What to work on — Both the line containing "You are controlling" and the line containing "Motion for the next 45" belong to the span. Output exactly that span from the listing below, and nothing outside it.

Data for processing —

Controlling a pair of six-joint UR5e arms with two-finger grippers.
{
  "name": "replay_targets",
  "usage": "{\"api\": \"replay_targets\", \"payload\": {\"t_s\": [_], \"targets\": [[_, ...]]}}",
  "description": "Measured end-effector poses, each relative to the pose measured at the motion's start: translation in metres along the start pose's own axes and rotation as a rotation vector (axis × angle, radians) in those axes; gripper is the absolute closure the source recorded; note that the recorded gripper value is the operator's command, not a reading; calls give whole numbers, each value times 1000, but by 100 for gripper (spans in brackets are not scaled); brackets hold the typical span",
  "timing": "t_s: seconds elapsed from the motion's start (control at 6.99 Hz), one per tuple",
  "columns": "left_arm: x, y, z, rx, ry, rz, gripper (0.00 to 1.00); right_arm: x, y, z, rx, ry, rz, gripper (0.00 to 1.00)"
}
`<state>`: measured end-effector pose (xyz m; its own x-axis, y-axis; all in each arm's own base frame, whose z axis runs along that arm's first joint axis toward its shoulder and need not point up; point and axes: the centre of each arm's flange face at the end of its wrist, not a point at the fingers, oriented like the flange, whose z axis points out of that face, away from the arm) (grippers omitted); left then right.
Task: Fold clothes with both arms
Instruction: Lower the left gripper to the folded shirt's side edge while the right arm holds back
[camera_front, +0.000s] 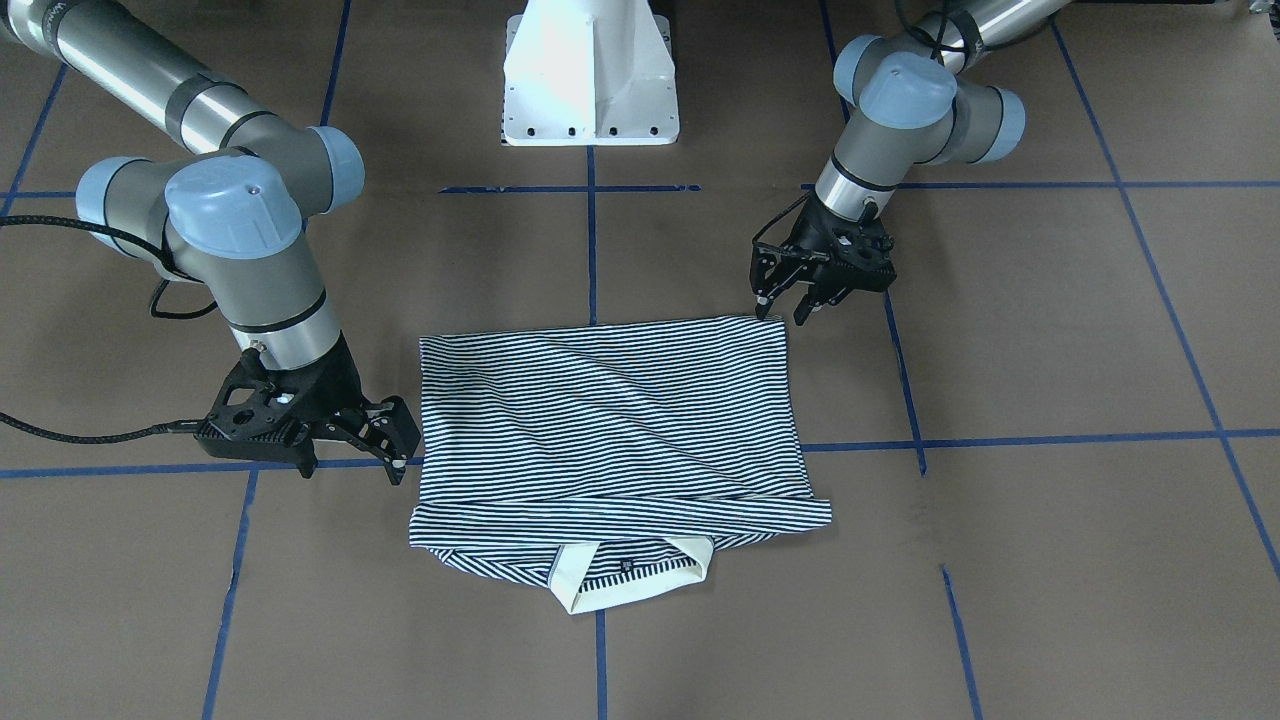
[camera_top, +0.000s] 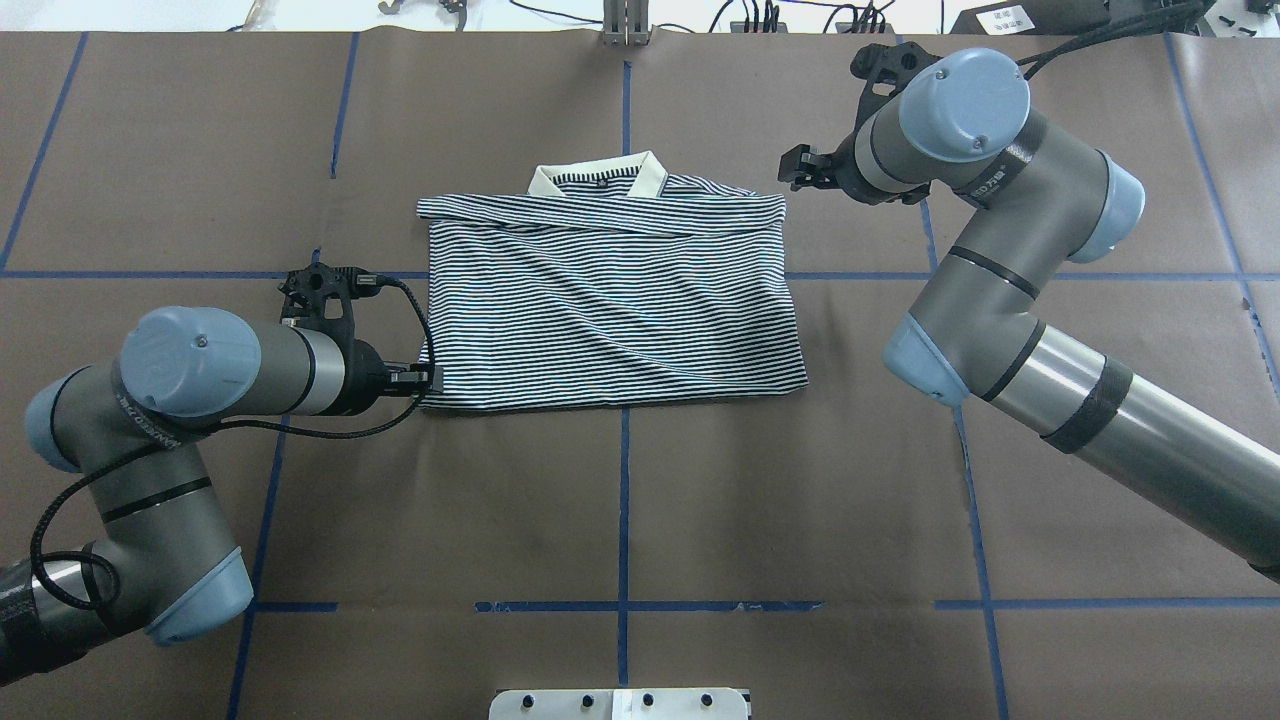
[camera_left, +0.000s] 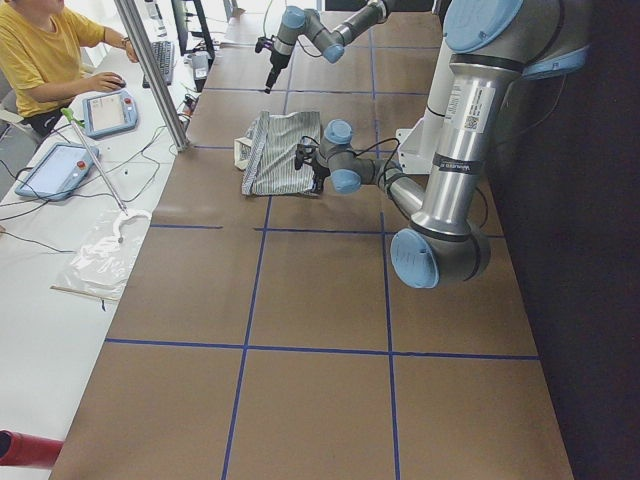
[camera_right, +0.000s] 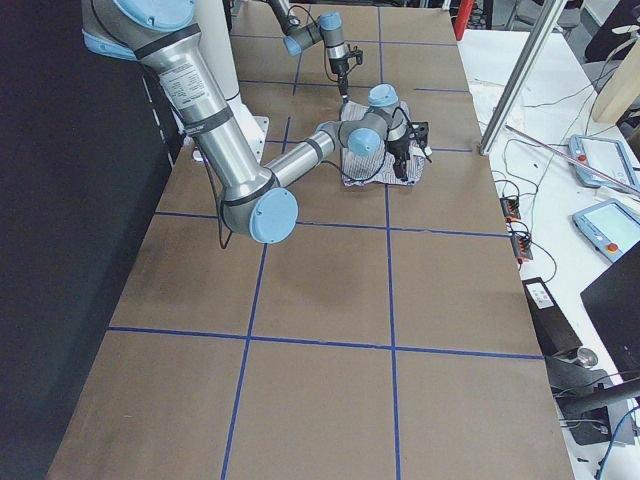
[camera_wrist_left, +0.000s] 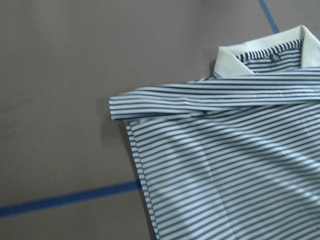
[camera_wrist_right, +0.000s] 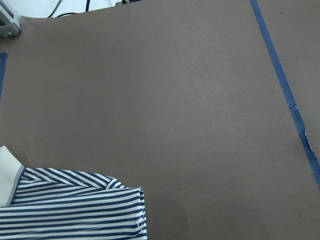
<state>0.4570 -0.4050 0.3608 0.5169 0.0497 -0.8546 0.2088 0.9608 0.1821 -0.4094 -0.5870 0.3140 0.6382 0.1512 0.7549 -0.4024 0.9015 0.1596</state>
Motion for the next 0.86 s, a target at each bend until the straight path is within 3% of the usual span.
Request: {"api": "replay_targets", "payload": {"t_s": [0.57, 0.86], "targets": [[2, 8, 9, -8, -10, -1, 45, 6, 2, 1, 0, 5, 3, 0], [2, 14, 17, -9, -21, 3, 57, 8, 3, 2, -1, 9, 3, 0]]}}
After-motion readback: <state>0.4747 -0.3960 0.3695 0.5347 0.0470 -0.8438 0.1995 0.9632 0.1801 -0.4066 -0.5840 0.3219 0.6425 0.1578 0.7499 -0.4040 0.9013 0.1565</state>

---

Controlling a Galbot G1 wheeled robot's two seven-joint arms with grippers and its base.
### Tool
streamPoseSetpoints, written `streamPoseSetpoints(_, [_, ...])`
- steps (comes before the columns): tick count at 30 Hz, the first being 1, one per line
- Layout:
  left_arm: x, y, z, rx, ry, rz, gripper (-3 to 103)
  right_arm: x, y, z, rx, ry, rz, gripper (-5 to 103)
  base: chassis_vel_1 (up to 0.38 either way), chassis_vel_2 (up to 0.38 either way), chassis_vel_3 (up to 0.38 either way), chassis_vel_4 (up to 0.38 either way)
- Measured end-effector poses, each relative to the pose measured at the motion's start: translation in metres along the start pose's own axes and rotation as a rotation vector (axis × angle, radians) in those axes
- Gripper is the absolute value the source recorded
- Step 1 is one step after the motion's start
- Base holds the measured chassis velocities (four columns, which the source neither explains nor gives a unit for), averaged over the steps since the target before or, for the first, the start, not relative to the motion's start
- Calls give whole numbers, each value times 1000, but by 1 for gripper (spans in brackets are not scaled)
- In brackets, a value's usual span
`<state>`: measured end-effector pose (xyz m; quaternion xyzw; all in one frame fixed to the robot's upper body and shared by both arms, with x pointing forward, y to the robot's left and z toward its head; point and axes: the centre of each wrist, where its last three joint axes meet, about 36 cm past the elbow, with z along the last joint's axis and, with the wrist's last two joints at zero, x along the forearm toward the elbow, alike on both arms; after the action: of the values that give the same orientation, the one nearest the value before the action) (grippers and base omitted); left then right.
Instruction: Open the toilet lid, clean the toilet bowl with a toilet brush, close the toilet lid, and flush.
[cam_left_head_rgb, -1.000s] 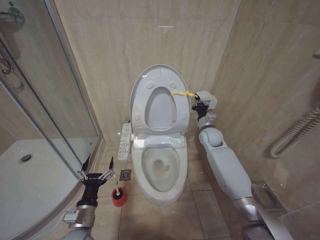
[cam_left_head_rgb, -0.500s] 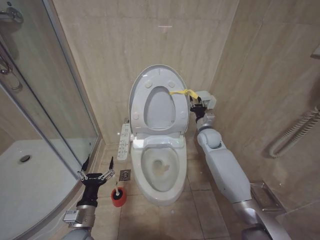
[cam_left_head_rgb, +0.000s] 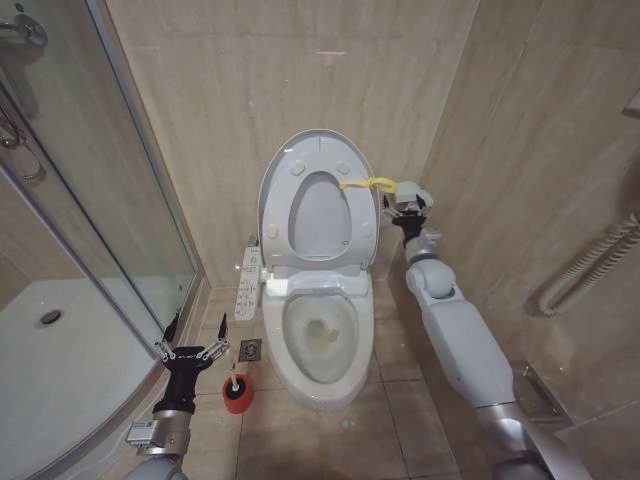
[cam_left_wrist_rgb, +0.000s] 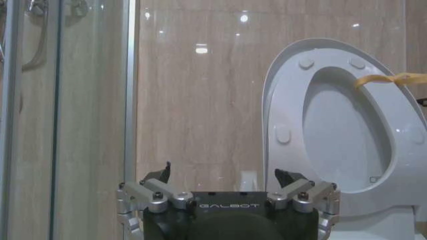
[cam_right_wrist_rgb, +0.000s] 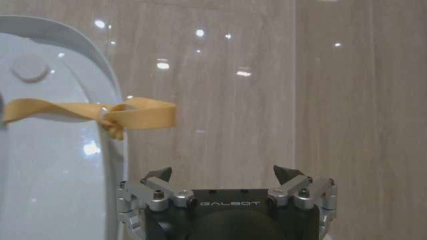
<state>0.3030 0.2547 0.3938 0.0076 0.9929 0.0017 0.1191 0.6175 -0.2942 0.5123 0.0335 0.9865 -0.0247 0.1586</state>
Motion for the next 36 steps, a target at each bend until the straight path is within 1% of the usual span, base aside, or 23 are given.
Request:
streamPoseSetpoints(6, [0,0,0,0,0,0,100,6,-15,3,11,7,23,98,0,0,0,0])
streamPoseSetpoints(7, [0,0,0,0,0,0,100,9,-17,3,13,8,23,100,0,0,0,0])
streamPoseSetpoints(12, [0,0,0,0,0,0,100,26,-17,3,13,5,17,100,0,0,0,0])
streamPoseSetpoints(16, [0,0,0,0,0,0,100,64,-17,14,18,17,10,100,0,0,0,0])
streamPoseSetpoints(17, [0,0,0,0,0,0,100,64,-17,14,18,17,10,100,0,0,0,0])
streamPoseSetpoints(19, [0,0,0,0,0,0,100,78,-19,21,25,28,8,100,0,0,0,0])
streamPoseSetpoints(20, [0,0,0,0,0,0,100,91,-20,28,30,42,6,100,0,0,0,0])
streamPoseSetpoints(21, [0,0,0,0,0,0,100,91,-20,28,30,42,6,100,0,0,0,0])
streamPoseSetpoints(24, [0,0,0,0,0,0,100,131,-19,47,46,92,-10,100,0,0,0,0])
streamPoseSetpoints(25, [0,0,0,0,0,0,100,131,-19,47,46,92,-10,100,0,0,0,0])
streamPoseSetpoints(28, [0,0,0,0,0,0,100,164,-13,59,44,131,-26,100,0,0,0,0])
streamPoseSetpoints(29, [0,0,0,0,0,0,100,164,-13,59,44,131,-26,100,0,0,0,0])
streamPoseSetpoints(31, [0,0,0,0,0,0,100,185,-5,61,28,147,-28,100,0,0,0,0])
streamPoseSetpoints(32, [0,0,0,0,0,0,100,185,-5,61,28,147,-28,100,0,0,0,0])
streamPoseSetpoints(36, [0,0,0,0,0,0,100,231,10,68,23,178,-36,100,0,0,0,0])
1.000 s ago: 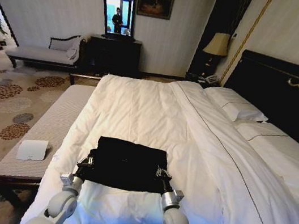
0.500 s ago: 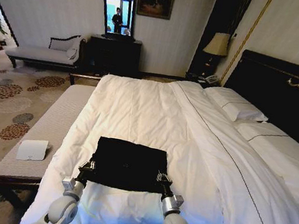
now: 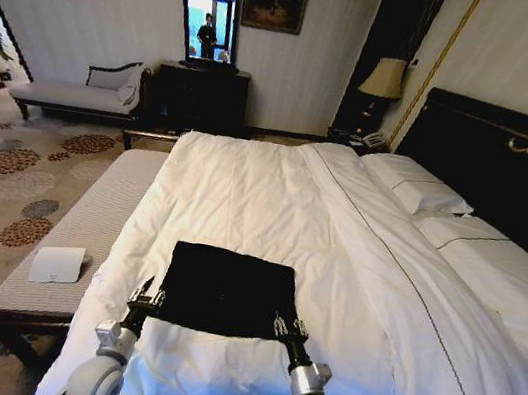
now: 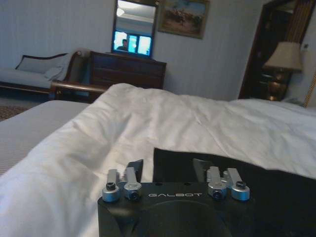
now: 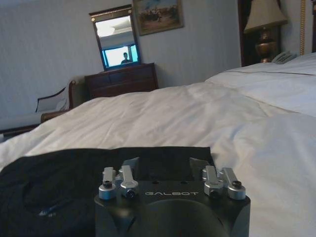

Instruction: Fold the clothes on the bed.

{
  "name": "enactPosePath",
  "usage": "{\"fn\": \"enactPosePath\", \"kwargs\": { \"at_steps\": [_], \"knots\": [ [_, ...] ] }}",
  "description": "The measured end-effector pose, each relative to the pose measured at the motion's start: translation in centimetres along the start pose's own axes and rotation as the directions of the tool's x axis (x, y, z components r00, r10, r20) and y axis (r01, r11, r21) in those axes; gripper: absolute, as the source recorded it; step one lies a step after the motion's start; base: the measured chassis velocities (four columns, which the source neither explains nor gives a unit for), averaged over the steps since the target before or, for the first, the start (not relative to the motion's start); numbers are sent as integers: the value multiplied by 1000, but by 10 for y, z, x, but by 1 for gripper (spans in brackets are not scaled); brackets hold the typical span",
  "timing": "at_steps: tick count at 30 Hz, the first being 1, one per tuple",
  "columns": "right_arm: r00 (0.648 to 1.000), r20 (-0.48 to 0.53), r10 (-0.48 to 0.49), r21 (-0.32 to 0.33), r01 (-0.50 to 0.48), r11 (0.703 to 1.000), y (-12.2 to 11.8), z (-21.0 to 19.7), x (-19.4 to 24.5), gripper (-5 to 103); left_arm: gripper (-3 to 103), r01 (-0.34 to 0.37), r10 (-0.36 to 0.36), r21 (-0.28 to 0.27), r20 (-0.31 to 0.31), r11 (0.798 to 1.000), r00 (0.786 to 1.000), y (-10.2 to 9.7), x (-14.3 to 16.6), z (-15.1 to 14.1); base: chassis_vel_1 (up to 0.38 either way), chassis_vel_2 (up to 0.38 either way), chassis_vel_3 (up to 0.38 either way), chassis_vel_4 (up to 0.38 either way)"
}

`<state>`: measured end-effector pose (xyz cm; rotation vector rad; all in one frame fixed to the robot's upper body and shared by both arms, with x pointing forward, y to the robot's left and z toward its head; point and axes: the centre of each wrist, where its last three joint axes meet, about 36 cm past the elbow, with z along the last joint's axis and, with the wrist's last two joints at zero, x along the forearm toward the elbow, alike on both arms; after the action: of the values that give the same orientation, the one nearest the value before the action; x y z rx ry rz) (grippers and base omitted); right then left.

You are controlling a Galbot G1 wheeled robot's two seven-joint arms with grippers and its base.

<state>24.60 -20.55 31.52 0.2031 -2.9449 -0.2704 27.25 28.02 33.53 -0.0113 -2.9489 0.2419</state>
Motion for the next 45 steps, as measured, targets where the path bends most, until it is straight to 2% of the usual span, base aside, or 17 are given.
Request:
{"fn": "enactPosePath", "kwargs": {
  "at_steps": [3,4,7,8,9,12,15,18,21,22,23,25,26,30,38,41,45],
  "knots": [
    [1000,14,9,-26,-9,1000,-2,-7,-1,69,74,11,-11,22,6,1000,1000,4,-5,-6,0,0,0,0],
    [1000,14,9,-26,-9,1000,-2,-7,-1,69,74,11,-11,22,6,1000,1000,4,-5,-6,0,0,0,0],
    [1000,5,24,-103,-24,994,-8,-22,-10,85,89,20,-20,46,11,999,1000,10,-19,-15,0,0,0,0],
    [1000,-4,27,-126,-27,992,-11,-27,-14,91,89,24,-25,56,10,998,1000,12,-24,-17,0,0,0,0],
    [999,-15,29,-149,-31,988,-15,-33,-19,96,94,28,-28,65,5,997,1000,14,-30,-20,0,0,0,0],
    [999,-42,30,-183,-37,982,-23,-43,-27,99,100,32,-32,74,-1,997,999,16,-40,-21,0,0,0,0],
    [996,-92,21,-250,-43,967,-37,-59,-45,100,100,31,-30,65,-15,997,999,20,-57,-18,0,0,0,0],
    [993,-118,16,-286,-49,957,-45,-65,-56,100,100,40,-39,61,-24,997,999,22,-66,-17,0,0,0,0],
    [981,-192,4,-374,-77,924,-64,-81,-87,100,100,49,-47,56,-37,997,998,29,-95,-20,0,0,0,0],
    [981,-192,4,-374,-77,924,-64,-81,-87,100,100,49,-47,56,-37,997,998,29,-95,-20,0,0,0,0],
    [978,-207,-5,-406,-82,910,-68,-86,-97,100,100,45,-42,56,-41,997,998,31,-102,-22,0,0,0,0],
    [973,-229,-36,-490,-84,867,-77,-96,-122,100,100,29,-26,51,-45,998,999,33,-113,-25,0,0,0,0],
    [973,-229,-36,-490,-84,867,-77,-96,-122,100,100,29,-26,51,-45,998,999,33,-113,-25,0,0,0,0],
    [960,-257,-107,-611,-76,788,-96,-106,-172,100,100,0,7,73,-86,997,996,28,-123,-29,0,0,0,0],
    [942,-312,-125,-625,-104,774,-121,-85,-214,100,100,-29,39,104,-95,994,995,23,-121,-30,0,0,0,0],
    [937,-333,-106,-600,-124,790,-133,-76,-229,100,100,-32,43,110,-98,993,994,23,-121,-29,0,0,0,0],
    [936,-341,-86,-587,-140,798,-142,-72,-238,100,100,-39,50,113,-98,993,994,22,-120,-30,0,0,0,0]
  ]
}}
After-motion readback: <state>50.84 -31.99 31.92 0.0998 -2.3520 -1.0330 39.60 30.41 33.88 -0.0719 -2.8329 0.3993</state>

Task answer —
You are controlling a Galbot G1 wheeled robot's two seven-joint arms with grippers and its base.

<state>24.60 -20.55 31.52 0.2031 -2.9449 -0.2704 27.25 28.02 33.53 -0.0113 -2.9489 0.2419</state>
Motion for the next 45 steps, as measured, targets where the path bends most, until it is straight to 2% of the usual span, base aside, or 17 are given.

What appears above is the full answer.